ゴールデンウィーク、京都出町柳商店街にある古本屋で小一時間、開高健の「生物としての静物」が目に留まる。昔好きだった作者だから、多分読んだことあるかなぁと思いつつ、もしかしたら文庫本だったかな、単行本のベージュの少しくすんだ表紙が気になって買ってしまう。シックな表紙に、「生物としての静物」なんて、広告コピーのような、呪文のような、タイトルがはまっている。
(因みに、この京都、出町柳商店街(桝形商店街)自体が昭和で時間が止まったしまったような場所、この本に出逢うにはふさわしい。)
この本が書かれたのは1984年。僕が広告代理店に入って2年目の春の頃。一昔、40年前の話。今の20代・30代の人は、開高健なんて知らないだろうし、写真だけだと、単にデブのおっさんに見えるかもしれない。でもその当時、時代のカリスマ・ボスともいえる人だった(個人的感想)。芥川賞作家、サントリーのコピーライター、ベトナム戦記で有名なルポライター、釣り師、美食家、89年に58歳で亡くなったのだから、この本は彼が往年を振り返って書いたのだろうか、躁鬱的で激しい人生。丁度今茅ケ崎の開高記念館で、「開高健の三つの顔」が開催されている。



1984年、あの頃の自分や世相を想い出しながら読むのが楽しい、もう正確には覚えてなくても。当時はそういう言葉は使ってなかったが、”バブル”だった。この本にも、その懐かしい匂いはかすかにする。この本は、戦後の混乱期・高度成長期・ベトナム反戦運動・バブル期の中を、突っ走った男の周りにあった、大事にしてきた”小物”の話である。

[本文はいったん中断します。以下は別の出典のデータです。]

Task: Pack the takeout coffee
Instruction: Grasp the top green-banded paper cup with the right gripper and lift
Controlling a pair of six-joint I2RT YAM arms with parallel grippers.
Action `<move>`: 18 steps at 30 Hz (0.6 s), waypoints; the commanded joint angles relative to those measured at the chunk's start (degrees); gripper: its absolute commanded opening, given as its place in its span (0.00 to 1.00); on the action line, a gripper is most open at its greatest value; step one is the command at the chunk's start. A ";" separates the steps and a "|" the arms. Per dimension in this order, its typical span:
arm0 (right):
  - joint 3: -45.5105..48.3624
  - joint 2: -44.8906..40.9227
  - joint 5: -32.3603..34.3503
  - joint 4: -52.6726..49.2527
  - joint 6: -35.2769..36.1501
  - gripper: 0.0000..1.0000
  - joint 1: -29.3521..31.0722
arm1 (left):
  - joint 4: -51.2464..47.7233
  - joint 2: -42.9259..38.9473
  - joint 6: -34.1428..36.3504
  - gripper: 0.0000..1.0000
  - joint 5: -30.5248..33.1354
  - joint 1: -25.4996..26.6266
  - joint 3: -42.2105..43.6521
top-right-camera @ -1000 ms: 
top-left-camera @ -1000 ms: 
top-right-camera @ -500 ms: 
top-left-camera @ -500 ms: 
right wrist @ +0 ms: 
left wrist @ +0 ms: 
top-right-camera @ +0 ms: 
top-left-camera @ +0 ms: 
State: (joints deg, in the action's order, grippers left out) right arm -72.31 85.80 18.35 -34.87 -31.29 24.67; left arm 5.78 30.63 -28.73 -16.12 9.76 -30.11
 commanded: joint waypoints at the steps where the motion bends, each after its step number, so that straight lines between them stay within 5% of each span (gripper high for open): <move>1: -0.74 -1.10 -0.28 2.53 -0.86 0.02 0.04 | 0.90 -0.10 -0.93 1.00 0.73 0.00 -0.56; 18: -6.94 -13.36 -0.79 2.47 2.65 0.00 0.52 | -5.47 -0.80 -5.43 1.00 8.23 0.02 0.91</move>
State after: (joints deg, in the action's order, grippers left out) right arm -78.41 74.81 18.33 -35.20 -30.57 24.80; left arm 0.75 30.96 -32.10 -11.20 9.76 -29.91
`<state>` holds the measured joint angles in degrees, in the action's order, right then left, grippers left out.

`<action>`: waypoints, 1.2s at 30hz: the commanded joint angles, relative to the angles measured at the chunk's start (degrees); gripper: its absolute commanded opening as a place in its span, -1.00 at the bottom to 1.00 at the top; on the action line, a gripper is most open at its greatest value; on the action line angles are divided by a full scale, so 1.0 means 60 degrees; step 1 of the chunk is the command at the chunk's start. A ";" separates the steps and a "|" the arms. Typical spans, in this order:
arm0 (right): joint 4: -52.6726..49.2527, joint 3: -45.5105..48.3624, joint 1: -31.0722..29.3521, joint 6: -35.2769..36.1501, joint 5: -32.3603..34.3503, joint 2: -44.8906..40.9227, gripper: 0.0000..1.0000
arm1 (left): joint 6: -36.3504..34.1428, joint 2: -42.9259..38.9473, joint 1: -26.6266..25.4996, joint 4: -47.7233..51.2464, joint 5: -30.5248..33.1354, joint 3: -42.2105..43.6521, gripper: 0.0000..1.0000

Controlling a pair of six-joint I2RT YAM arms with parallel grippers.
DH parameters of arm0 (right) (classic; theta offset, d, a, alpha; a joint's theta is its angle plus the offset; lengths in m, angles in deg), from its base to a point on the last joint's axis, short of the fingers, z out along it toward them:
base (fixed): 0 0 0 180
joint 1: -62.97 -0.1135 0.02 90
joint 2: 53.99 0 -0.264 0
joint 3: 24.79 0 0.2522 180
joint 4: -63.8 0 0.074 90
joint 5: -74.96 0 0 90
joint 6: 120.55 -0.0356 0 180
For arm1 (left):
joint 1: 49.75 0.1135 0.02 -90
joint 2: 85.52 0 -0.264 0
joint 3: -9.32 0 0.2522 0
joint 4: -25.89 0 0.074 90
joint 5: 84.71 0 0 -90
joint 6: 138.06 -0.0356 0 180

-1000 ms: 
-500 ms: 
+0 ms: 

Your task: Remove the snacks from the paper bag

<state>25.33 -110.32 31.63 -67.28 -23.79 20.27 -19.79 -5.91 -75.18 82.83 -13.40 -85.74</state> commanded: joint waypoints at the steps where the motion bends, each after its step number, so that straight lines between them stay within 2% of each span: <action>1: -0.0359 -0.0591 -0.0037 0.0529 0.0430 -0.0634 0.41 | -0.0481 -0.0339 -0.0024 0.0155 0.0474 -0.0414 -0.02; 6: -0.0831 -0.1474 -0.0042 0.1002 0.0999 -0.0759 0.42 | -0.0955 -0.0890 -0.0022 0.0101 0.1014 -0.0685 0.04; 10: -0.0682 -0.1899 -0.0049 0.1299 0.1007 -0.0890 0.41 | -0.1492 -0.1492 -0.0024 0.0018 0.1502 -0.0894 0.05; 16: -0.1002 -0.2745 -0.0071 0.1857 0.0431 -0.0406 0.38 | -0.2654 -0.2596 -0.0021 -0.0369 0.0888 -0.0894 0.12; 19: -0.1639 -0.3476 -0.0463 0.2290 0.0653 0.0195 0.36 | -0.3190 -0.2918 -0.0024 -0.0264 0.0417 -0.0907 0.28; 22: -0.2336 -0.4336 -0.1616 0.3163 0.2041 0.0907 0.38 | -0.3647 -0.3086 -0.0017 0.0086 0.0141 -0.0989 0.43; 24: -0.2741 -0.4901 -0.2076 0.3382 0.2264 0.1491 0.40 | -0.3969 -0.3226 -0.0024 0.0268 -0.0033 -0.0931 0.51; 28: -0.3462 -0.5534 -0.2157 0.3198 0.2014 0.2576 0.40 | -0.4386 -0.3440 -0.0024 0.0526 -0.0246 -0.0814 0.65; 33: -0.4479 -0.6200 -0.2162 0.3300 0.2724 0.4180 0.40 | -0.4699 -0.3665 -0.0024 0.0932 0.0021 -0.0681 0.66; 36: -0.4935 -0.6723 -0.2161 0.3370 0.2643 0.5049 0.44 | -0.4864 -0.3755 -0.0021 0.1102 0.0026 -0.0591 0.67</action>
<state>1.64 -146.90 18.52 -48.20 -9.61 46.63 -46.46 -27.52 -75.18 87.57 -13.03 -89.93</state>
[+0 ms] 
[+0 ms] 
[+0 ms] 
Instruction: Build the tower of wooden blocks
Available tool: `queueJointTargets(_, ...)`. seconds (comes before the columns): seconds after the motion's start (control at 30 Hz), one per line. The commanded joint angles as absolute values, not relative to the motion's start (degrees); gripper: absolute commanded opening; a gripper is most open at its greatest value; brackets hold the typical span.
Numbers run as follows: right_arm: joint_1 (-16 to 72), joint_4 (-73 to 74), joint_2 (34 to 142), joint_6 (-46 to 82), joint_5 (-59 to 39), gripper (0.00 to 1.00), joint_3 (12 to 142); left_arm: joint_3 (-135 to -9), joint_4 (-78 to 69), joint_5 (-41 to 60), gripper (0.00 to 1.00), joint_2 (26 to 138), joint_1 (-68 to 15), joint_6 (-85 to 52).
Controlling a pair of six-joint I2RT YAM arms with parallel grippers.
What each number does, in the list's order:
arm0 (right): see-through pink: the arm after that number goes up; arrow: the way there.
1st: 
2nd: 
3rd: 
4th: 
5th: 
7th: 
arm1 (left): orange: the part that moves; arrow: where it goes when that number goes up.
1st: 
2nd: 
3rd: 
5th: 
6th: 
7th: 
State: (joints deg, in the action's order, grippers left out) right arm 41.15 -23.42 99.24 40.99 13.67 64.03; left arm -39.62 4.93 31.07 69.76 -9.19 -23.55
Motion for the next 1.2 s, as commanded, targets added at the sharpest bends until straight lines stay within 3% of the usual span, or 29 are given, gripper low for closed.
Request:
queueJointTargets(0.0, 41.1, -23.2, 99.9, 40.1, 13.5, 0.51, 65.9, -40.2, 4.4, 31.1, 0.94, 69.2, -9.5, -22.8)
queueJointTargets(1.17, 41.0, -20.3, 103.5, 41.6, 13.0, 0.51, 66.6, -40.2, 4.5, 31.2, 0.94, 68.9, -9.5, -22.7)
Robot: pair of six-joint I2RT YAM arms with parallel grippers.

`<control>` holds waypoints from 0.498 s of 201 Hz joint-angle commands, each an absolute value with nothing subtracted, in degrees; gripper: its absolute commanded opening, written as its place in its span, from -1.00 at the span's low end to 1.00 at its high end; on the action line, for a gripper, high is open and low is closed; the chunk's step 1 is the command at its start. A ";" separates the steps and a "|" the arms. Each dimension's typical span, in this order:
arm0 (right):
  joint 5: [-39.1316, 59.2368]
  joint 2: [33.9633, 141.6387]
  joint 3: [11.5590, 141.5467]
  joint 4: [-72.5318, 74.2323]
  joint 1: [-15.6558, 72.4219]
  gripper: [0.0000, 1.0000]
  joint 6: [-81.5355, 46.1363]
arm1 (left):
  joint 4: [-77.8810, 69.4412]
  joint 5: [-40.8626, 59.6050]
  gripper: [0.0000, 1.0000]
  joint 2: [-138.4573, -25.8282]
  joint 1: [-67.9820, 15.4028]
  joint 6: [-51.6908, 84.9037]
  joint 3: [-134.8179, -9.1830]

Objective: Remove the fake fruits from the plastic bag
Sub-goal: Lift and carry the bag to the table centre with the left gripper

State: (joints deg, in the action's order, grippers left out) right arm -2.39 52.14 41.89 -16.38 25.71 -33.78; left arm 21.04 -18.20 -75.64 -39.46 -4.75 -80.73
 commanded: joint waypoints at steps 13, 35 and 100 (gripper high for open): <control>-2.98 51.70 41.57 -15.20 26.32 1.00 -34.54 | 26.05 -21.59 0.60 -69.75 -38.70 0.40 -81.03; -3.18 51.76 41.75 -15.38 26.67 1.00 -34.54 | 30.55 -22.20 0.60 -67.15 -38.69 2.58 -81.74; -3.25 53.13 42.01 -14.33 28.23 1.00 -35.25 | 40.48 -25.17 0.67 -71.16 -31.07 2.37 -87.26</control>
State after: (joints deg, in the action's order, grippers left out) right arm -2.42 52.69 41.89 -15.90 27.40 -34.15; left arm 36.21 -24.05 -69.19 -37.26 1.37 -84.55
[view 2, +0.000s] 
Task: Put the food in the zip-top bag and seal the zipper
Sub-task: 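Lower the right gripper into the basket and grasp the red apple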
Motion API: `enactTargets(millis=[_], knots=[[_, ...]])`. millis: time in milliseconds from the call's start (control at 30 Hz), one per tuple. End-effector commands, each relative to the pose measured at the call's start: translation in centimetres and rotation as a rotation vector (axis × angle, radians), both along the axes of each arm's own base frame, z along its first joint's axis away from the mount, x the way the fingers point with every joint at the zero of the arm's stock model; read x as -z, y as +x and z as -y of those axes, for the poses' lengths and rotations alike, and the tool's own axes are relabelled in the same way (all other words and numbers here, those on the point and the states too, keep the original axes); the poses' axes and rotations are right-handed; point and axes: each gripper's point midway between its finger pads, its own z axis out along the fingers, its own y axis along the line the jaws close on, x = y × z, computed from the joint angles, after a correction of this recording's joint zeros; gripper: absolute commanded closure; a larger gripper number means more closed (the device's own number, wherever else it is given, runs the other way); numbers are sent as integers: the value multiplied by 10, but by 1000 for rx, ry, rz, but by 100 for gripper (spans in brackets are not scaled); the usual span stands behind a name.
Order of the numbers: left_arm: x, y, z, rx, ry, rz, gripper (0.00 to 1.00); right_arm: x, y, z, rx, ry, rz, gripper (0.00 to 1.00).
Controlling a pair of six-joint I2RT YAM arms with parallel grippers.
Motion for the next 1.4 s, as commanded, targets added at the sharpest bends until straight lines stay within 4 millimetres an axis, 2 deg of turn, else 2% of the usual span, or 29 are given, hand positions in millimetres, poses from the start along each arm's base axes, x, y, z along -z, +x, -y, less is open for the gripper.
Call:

タバコ・ライター・パイプ・ジーンズ・ベルト・万年筆・懐中時計・辞書・防虫剤・帽子・お守り(タリスマン)・ビーフジャーキー・正露丸・麻薬・バッグ、そして勿論釣り具。それらの挿画がまた渋く、愛情を感じさせる。こんなもの使ってました、という軽薄な自己表現ではなく、その”小物”の歴史や生い立ちを知り、旅や戦場でそれらを使いこなし、相棒みたいになじんでいった話。物への愛情の根本は、人間の身体同様、機能美だと言う。
文筆家なんて虚業と作者は自らを突き放す。そうそう、広告代理店という虚業に入った自分も、そして周りの同僚達もおそらく、彼のお伽話に引き込まれていったのかな。彼の言う「文房清玩」(中国の古人が毛筆や紙の選別につぎこむ愉しみ)に感心し、万年筆に凝ってみたり、タバコも吸わないのに、ジッポーのライターを買ってみたり・・・笑える。
景気は良かったが、軽薄で浅薄な時代、楽しかったが、こんなのいつまで続くんだろうと皆どこかでは思っていたはず。そんな不安を感じる中で、時代なんて関係ない、逞しく(男らしく)人生を楽しめという啓示みたいなところが開高健にはあった。そして、当時は今覚えばありがたいほど単純な世の中だった。メディアがシンプルで、ファストメディアやコンテンツに追いまわされず、まだ物が強かった時代。生き方や美学を、恥ずかし気もなく語れていた時代。そう、物・金・力・欲望が明るく絡みあってた時代。
読み終わって、改めて開高健の人生を少し味わって、「生物としての静物」というタイトルをまた眺めてみると、自分の相棒の小物たちにも少し目が行く。